On November 2, 2015, pursuant to another agreement
[Appellant] entered into with the Commonwealth prior to the
bench warrant proceeding, [Appellant] was found to be in
violation of that probation, which was thereafter revoked, and he
was resentenced to undergo incarceration in a state correctional
institution in a therapeutic community for not less than two (2)
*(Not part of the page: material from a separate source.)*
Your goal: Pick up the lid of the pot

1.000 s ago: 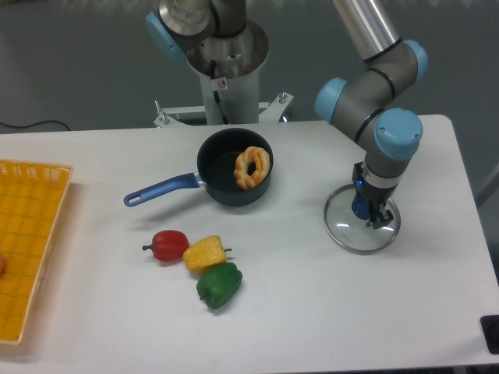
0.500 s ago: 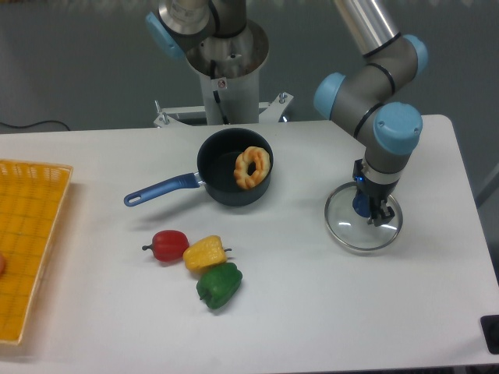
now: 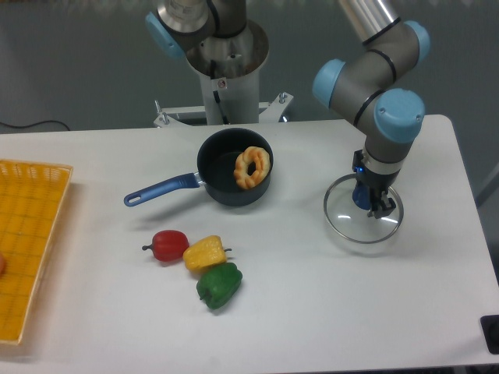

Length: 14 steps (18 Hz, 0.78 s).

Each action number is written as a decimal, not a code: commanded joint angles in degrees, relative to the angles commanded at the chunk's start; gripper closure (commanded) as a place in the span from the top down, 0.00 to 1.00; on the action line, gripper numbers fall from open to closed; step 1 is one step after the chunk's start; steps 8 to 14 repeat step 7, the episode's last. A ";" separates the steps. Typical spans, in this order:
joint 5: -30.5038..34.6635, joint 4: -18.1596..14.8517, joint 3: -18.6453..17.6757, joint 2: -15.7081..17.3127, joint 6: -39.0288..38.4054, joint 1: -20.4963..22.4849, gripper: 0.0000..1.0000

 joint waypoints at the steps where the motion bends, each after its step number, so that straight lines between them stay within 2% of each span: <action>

nor more than four (4) years.
[1181 -2014]
On May 2, 2014, [Appellant] pled guilty to simple assault
and harassment after his arrest for assaulting another inmate in
a holding cell at the BCCF on January 7, 2014. On May 15, 2014,
[Appellant] was sentenced to undergo imprisonment at the BCCF
for not less than 1 year minus one day nor more than 2 years
minus one day. On August 1, 2015, he was granted parole from
that sentence.
On November 2, 2015, pursuant to a third agreement
[Appellant] entered into with the Commonwealth prior to the
bench warrant proceeding, this court found [Appellant] in
violation of his parole, which was thereafter revoked, and he was
sentenced to serve the remaining backtime of nine (9) months
and thirteen (13) days.
On November 10, 2015, the Bucks County Public
Defender’s Office filed on behalf of [Appellant] a Motion
for Appointment of Private Counsel and a Motion to
Withdraw Admission of Violation of Parole and/or
Probation and for Reconsideration of Sentence. In the
latter motion, [Appellant] “asked to withdraw his
admission that he was in violation of his probation and
parole and asked for reconsideration of his sentences
because he claims he did not knowingly, intelligently, and
voluntarily waive his rights, did not fully understand the
proceeding, and did not have counsel.” Motion, 11/10/15.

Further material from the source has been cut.